We went on our hike. Our guide, Gilberto, was young and not that used to dealing with foreigners who spoke only a little spanish, but he warmed up as we went along and was really quite friendly. The hike went through town and out into the town's communal land. It was very misty and raining lightly when we started, which wasn't a big problem because we had hiking boots and rain gear. The communal land was all forested. I'm not sure whether it's technically a cloud forest, because they sometimes get sun, but we were certainly enveloped by cloud. The trees were a mix of pine and oak, with a few cypress and arbutus trees thrown in.

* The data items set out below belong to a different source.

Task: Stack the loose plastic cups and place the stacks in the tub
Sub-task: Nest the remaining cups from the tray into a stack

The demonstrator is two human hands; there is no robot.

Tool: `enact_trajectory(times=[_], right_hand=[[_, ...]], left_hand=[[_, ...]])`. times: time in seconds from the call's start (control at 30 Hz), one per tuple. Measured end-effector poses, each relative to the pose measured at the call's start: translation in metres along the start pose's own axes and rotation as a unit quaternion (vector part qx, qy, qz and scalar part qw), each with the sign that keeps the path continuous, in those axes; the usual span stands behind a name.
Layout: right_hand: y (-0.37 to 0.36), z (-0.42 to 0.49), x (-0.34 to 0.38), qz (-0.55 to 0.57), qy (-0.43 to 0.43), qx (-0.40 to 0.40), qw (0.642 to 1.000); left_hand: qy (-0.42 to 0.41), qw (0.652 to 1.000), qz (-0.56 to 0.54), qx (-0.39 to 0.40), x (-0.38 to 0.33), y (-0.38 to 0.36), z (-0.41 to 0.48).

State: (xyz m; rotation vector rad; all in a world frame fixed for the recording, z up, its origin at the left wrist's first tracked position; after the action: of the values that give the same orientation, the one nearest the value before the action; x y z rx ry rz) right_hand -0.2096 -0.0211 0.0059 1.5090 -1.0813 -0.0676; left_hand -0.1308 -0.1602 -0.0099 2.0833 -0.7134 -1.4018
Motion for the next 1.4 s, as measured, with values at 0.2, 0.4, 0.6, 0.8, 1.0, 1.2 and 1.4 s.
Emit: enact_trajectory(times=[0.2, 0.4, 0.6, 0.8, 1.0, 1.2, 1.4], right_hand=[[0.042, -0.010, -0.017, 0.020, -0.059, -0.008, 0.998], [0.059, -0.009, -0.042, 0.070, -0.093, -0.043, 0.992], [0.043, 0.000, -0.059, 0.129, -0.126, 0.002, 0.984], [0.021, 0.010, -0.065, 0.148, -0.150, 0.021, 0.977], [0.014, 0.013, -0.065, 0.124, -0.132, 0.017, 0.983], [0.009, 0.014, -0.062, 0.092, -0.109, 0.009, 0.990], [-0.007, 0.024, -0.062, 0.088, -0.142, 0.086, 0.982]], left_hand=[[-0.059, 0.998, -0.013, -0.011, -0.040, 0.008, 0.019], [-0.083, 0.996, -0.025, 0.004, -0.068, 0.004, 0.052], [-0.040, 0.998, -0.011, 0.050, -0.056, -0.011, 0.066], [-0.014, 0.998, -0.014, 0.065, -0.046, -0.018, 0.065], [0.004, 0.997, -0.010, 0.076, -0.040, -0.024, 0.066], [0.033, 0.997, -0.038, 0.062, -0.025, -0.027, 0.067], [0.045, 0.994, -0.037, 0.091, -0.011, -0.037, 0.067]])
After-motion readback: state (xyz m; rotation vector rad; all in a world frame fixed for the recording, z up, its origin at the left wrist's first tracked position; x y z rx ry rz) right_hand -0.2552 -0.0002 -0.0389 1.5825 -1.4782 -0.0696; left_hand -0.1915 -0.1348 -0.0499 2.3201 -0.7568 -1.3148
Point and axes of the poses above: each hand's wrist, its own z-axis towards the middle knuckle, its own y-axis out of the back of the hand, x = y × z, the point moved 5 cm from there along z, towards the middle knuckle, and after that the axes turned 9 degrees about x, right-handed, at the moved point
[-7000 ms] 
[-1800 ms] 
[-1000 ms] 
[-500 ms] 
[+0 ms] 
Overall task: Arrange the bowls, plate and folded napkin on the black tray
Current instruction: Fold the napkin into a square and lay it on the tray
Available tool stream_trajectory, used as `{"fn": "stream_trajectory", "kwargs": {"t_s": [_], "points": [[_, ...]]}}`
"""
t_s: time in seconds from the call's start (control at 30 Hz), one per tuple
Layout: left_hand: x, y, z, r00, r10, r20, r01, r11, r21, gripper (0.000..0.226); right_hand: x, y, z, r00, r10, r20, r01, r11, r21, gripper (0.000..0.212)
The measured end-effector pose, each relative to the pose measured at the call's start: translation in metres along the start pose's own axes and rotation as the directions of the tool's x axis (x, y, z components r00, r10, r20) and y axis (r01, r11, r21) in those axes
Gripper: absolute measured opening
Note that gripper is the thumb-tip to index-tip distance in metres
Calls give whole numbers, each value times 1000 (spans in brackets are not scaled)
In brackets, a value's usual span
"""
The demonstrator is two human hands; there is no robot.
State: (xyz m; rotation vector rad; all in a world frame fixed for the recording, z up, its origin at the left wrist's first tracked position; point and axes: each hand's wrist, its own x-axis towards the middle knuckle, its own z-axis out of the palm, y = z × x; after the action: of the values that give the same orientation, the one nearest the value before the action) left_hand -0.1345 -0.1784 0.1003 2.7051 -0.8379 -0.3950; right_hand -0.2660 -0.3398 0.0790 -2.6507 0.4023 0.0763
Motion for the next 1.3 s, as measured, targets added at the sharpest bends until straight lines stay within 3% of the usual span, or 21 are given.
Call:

Many of the trees supported bromeliads, some of which were flowering. There were many other small flowers as we walked along. We saw deer and dog tracks, but the only animal we encountered was a well camouflaged newt that Gilberto spotted. We heard some birds, but saw very few. Apparently they don't like the rain.

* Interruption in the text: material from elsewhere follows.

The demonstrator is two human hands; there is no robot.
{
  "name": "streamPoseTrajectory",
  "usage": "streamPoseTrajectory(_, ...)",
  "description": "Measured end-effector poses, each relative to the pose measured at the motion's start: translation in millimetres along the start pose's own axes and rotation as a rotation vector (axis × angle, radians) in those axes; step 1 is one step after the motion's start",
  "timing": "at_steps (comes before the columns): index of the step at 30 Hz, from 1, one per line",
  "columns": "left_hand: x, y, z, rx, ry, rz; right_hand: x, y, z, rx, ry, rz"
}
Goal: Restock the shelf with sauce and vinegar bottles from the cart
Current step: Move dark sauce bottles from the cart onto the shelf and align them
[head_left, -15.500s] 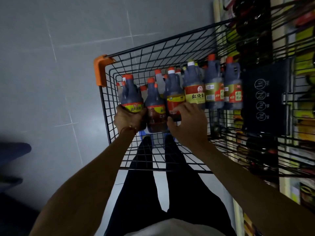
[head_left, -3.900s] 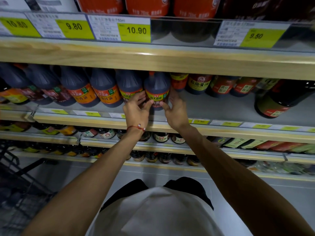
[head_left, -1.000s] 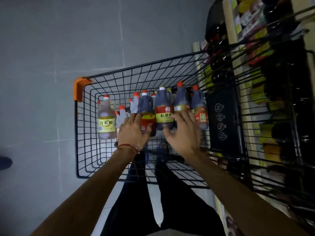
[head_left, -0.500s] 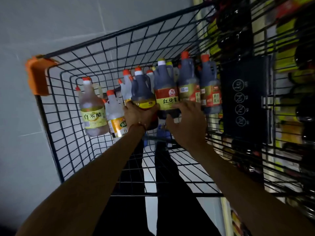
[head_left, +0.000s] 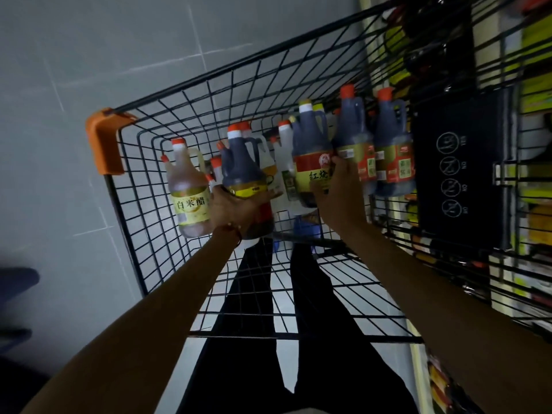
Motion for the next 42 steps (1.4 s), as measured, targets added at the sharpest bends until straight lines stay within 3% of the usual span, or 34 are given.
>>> streamPoseTrajectory(7,-7.2,-3.5,0.6,-0.024,-0.052,-0.01,8.3,-0.6,-10.9,0.081,-0.022,-0.019)
streamPoseTrajectory(14,-6.7,-1.0,-2.5,0.008,-0.087,-0.013,20.9,-6.6,-21.1,0.147,-0.152,-0.044)
streamPoseTrajectory(24,-21.3,-6.7,-7.3,-0.037,-0.129,0.025,30.2,-9.6,-30.2,0.139,-0.287,-0.351)
streamPoseTrajectory(32,-27.7,-7.3,13.1,0.063,-0.174,0.099,21.4,-6.3,13.0,0.085,-0.443,-0.495)
streamPoseTrajectory(42,-24.6,29.9,113.2,0.257,-0.175,0.223,-56.9,5.6,93.6,-0.027,-0.417,-0.627)
Point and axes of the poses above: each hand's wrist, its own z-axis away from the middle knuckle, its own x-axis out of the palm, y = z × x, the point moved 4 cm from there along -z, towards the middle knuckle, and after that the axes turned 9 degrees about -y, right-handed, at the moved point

The clouds lifted and the rain stopped on our way back to town. We got a reasonably nice view of the valley below. Gilberto brought us to a restaurant which serves trout. Many of the communities in the area maintain trout ponds; in addition to serving them in restaurants, some tourists come to the area to fish. We were the only customers in the restaurant, so we wondered whether they had opened it just for us, however it seems we were just there early as on our way out we passed several vehicles headed for the restaurant. The restaurant had a nice view of the river which presumably supplied the trout pond and the original trout. There were also some birds in the trees by the river. Most moved too fast for us to get a good look, but a hepatic tanager posed nicely for us, as well as a very pretty bird with a distinctively patterned black and yellow head that we haven't identified but is probably some sort of warbler.

We went back to the cabanas and packed up our things. I stopped at the comedor to ask whether we could get a refund for two of the four nights, since we were leaving early. I was told that we had to stop by the office in town, which supposedly was open until 5pm. We got to the office about 3:40pm, but the door was locked, so we were out the 1100 pesos for the two nights. We shouldn't have paid in advance.

I don't think we'll be going back to Ixtlan.